Archive or deduplication + integrated compression

K4M1L · Jul 31, 2022

I am using truenas as backup server for some websites. And recently question came to mind. What is more space efficient? Compressing website (wordpress) to the zip archive or copying it as files (thousands of little text files + even more images) and run deduplication and compression on Truenas. Bare in mind there is hundreds of websites some using same plugins and core. They are not stored under same user and they are in separated datasets under parent dataset. Currently I am storing zip files but I am wondering If there is not better way.
Idk if it's neccessary to disclose the hardware but it runs dual socket 8 cores + 48GB ram per core.

winnielinnie · Jul 31, 2022

Using inline compression (LZ4, ZSTD) is the most "streamline" way to do it, and you'll always have access to the individual files without the need to decompress a giant archive file. The larger the recordsize policy on the dataset (i.e, 1 MiB records), the more efficient inline compression can work.

However, if this is the occasional backup/archive, then containing the thousands of files into single archive files means less filesystem overhead.

Either way, deduplication might not be worth it and introduce more issues down the line. It also requires more RAM for the deup tables.
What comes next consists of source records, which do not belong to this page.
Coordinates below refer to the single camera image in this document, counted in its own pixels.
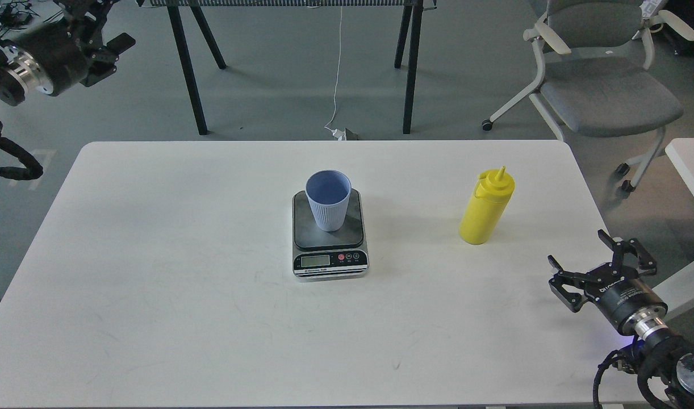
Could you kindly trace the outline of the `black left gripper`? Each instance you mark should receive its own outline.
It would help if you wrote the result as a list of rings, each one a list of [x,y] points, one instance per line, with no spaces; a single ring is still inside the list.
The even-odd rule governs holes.
[[[23,95],[57,96],[73,85],[93,86],[116,72],[120,55],[136,44],[121,33],[104,45],[102,23],[114,1],[57,1],[63,18],[9,41],[9,73]]]

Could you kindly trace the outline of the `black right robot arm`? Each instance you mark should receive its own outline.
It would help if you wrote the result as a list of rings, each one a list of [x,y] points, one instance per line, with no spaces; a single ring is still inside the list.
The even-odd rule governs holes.
[[[593,407],[601,407],[600,384],[613,367],[635,375],[638,391],[653,408],[694,408],[694,343],[667,326],[668,306],[642,280],[656,274],[656,260],[638,239],[612,238],[603,230],[598,237],[612,259],[586,273],[568,271],[547,257],[554,272],[550,289],[568,309],[578,312],[592,303],[620,336],[633,338],[598,365]]]

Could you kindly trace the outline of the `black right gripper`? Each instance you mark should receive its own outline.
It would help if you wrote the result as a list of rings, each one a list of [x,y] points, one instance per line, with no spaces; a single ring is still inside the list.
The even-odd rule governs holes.
[[[612,238],[603,229],[598,230],[598,237],[611,249],[612,261],[588,273],[571,272],[564,270],[550,254],[547,259],[554,271],[549,279],[550,289],[573,313],[592,302],[619,334],[635,335],[640,312],[648,312],[656,318],[663,318],[667,313],[666,303],[639,278],[656,275],[658,264],[636,238],[629,241]],[[625,266],[626,254],[636,258],[638,272]],[[585,294],[568,292],[565,286],[583,290]]]

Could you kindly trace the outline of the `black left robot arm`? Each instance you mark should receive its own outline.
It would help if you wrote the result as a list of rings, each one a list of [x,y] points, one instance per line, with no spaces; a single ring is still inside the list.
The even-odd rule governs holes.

For write-once, read-many (or rarely) "archives", using a high-compression ZSTD level + 1 MiB recordsize is probably the best combination.

K4M1L · Jul 31, 2022

It's daily or weekly backup and file size is in kb at most (pictures are bigger). I have set 1MiB record size already. It's almost never read. So inline compression is more space efficient then normal zip? Or is it only convenience?

morganL · Jul 31, 2022

K4M1L said:
It's daily or weekly backup and file size is in kb at most (pictures are bigger). I have set 1MiB record size already. It's almost never read. So inline compression is more space efficient then normal zip? Or is it only convenience?

I'd suggest you do the calculations based on storage capacity needed.
If you do daily backups, do you have a solution to avoid storing the same file every day?
(for example rsync with daily snapshots is space and bandwidth efficient)
If not deduplication may be worthwhile.

winnielinnie · Jul 31, 2022

How did you quote their post about the 1 MiB record size? I never read anything about what the record size was set to...

morganL · Jul 31, 2022

winnielinnie said:
How did you quote their post about the 1 MiB record size? I never read anything about what the record size was set to...

See the post above mine.

The 1MB record size is probably too large to be maximally efficient for storage space.

K4M1L · Aug 1, 2022

morganL said:
I'd suggest you do the calculations based on storage capacity needed.
If you do daily backups, do you have a solution to avoid storing the same file every day?
(for example rsync with daily snapshots is space and bandwidth efficient)
If not deduplication may be worthwhile.

That's the issue. There is no feasible way for me to not store same file every day. Bandwith is not a problem. Size is. Wi dedup do the trick? I mean in principle it sounds perfect, dedup and inline compression. But it might not be the same if it's block level dedup. Are there any tools to calculate it or should I just try?

K4M1L · Aug 1, 2022

IDK how to edit post, sorry. I should've mentioned, only limiting factor hardware-wise is drives capacity and IOps of spinning rust. CPUs are powerfull enough and I have some memory to add if necessary.

winnielinnie · Aug 1, 2022

morganL said:
The 1MB record size is probably too large to be maximally efficient for storage space.

Not to veer too off topic, but if no modifications are being made to any file ("write once to archive and/or maybe read later"), then 1 MiB recordsize policy won't have a negative impact on storage space efficiency. In fact, it can further help if there are compressible files.

Assuming ashift=12 (4 KiB blocks), a 4 KiB HTML file written to a dataset with a recordsize policy of 1 MiB, will only consume 4 KiB of space.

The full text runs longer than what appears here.